(Beginning of Records for the exercise)

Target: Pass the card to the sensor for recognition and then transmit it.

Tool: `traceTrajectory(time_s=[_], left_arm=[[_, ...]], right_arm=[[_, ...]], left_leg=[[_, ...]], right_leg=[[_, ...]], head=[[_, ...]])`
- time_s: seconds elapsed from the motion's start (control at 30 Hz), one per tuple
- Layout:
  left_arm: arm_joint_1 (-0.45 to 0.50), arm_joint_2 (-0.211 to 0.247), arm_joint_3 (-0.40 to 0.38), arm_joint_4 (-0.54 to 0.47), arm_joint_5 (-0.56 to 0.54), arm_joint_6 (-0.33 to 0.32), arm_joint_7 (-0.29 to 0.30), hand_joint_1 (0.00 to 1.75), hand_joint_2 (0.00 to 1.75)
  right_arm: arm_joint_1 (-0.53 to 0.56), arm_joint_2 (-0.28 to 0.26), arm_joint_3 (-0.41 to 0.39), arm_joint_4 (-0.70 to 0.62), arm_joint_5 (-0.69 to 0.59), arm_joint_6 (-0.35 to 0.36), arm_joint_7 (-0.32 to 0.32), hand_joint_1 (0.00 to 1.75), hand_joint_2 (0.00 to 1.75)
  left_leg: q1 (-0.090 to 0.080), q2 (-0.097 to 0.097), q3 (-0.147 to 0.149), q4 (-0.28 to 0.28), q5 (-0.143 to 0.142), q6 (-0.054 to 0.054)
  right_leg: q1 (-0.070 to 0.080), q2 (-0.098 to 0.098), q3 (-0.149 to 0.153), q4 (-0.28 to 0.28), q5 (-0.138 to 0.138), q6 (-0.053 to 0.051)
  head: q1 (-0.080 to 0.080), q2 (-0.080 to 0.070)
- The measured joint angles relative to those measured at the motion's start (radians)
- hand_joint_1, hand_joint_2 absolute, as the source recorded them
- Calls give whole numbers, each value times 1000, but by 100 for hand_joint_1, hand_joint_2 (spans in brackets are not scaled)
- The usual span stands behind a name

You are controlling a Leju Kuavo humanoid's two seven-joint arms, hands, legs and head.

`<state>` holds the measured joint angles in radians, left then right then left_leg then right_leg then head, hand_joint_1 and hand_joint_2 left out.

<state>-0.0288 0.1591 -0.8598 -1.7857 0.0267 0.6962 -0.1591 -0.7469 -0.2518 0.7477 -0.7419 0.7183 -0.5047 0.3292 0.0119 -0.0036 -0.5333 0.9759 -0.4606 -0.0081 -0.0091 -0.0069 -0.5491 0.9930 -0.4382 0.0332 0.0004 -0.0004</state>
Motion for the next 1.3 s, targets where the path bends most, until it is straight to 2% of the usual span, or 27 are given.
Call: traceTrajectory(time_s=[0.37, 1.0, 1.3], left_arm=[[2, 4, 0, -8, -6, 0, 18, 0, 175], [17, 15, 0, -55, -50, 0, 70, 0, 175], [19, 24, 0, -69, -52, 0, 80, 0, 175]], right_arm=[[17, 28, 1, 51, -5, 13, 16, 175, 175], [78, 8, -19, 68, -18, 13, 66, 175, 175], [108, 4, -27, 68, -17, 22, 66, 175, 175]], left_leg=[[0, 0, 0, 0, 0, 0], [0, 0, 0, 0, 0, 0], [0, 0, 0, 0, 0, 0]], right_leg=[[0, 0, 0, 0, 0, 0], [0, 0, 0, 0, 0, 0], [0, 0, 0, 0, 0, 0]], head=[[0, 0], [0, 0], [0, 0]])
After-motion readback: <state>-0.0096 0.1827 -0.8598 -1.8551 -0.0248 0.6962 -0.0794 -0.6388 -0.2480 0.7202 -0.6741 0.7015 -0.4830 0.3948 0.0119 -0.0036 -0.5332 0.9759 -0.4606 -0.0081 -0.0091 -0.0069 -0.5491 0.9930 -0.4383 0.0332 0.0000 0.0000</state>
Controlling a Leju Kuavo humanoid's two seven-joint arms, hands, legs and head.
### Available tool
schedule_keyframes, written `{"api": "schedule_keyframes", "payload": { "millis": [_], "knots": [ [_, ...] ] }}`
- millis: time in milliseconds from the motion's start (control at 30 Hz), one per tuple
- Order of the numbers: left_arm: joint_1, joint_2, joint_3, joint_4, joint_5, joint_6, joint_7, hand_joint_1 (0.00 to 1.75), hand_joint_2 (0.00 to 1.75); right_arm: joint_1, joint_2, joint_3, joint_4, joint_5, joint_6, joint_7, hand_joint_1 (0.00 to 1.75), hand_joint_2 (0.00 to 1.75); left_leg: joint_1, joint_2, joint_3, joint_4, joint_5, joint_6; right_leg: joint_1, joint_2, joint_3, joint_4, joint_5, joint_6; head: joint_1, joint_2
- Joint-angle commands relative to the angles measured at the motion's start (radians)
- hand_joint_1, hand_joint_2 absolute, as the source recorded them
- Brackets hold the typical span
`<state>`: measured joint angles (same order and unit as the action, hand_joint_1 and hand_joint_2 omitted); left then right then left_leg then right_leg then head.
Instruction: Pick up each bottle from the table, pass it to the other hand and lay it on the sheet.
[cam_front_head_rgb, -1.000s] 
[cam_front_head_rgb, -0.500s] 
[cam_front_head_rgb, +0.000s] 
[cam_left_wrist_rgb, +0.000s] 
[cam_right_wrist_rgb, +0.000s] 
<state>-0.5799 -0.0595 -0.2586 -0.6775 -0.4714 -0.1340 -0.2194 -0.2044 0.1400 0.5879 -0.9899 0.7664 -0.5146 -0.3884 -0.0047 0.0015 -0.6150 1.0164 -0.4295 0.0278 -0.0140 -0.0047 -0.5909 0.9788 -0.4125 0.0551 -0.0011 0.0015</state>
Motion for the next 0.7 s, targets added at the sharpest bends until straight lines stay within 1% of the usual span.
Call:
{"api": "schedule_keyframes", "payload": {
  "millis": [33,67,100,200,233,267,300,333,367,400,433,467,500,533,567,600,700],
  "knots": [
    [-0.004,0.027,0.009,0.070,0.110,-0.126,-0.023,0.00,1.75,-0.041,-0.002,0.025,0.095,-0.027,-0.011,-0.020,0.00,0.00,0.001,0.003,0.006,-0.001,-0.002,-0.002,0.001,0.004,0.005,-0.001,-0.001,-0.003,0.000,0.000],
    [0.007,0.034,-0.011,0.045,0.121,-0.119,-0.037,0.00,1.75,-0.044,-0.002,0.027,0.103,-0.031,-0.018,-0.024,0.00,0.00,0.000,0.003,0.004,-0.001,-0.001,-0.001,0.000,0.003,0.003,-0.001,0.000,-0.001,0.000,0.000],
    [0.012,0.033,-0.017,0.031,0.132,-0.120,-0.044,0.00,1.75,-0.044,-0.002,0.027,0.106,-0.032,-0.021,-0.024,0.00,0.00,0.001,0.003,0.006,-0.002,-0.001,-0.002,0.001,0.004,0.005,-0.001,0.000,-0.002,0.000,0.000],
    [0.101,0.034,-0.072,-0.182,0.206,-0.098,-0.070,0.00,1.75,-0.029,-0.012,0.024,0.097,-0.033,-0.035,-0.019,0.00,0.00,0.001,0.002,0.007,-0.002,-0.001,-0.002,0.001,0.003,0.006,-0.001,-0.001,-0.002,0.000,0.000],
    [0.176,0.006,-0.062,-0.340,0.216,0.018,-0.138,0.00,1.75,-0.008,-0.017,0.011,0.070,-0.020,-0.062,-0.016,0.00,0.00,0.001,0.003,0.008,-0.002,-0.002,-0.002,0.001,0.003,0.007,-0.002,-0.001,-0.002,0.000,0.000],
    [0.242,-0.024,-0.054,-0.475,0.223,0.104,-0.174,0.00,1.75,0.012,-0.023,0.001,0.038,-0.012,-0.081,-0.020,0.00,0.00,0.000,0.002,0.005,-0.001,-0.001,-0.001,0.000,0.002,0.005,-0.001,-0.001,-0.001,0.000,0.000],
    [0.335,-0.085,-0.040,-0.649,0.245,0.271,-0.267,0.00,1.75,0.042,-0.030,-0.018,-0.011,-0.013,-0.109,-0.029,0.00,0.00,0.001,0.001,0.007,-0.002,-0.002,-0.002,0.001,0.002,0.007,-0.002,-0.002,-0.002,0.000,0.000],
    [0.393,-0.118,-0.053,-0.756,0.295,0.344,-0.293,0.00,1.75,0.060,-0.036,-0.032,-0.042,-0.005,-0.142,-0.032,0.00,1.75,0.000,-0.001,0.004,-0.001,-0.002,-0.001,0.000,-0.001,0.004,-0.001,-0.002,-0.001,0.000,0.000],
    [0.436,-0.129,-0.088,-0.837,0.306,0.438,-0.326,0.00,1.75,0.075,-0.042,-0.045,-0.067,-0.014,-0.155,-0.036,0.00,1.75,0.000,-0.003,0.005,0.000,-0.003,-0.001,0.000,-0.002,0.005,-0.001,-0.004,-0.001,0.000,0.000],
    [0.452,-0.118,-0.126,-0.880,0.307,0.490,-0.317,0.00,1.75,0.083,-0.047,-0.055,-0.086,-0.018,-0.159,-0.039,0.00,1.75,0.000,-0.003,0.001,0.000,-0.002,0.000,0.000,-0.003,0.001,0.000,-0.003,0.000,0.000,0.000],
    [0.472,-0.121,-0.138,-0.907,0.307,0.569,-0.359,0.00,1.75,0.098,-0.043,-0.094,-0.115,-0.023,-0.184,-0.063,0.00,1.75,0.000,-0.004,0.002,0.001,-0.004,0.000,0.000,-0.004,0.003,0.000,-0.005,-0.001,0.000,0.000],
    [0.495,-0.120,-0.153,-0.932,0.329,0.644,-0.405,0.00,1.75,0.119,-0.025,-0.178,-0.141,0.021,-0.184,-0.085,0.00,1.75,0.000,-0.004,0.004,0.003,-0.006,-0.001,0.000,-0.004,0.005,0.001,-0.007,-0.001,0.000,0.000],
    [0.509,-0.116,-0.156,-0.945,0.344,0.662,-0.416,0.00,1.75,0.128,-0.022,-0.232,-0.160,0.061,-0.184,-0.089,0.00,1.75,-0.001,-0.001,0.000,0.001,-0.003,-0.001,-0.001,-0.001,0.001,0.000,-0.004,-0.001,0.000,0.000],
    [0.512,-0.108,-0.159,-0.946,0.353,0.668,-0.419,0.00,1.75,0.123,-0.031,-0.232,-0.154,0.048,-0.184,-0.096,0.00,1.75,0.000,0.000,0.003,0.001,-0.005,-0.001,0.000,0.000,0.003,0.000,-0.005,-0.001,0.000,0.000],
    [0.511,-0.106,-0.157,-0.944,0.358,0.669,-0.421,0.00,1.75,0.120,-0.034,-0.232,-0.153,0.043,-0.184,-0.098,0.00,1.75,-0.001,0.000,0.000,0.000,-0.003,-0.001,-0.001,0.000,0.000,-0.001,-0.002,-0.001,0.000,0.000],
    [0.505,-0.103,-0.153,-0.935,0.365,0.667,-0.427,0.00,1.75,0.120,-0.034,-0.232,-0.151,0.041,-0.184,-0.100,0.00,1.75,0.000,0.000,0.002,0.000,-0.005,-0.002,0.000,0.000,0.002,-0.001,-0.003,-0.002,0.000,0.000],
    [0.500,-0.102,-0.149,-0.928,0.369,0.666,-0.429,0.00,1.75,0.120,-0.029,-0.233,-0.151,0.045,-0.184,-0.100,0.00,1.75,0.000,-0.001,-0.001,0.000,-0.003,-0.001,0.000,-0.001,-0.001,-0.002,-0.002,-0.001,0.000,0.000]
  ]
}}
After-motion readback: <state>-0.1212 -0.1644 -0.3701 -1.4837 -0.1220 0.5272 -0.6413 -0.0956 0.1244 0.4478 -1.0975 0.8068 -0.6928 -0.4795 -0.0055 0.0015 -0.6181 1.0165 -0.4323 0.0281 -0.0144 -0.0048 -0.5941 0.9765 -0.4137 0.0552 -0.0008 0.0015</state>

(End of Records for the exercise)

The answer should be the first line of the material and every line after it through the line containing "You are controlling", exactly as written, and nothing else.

Target: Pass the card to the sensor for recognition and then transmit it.

Tool: `traceTrajectory(time_s=[_], left_arm=[[_, ...]], right_arm=[[_, ...]], left_leg=[[_, ...]], right_leg=[[_, ...]], head=[[_, ...]])`
- time_s: seconds elapsed from the motion's start (control at 30 Hz), one per tuple
- Layout:
  left_arm: arm_joint_1 (-0.45 to 0.50), arm_joint_2 (-0.211 to 0.247), arm_joint_3 (-0.40 to 0.38), arm_joint_4 (-0.54 to 0.47), arm_joint_5 (-0.56 to 0.54), arm_joint_6 (-0.33 to 0.32), arm_joint_7 (-0.29 to 0.30), hand_joint_1 (0.00 to 1.75), hand_joint_2 (0.00 to 1.75)
  right_arm: arm_joint_1 (-0.53 to 0.56), arm_joint_2 (-0.28 to 0.26), arm_joint_3 (-0.41 to 0.39), arm_joint_4 (-0.70 to 0.62), arm_joint_5 (-0.69 to 0.59), arm_joint_6 (-0.35 to 0.36), arm_joint_7 (-0.32 to 0.32), hand_joint_1 (0.00 to 1.75), hand_joint_2 (0.00 to 1.75)
  left_leg: q1 (-0.090 to 0.080), q2 (-0.097 to 0.097), q3 (-0.147 to 0.149), q4 (-0.28 to 0.28), q5 (-0.143 to 0.142), q6 (-0.054 to 0.054)
  right_leg: q1 (-0.070 to 0.080), q2 (-0.098 to 0.098), q3 (-0.149 to 0.153), q4 (-0.28 to 0.28), q5 (-0.138 to 0.138), q6 (-0.053 to 0.051)
  head: q1 (-0.080 to 0.080), q2 (-0.080 to 0.070)
- The measured joint angles relative to those measured at the motion's start (radians)
- hand_joint_1, hand_joint_2 absolute, as the source recorded them
- Calls give whole numbers, each value times 1000, but by 100 for hand_joint_1, hand_joint_2 (spans in brackets are not scaled)
- The usual span stands behind a name

You are controlling a Leju Kuavo humanoid's two seven-joint arms, hands, legs and head.

For this exercise, nothing further remains to be done.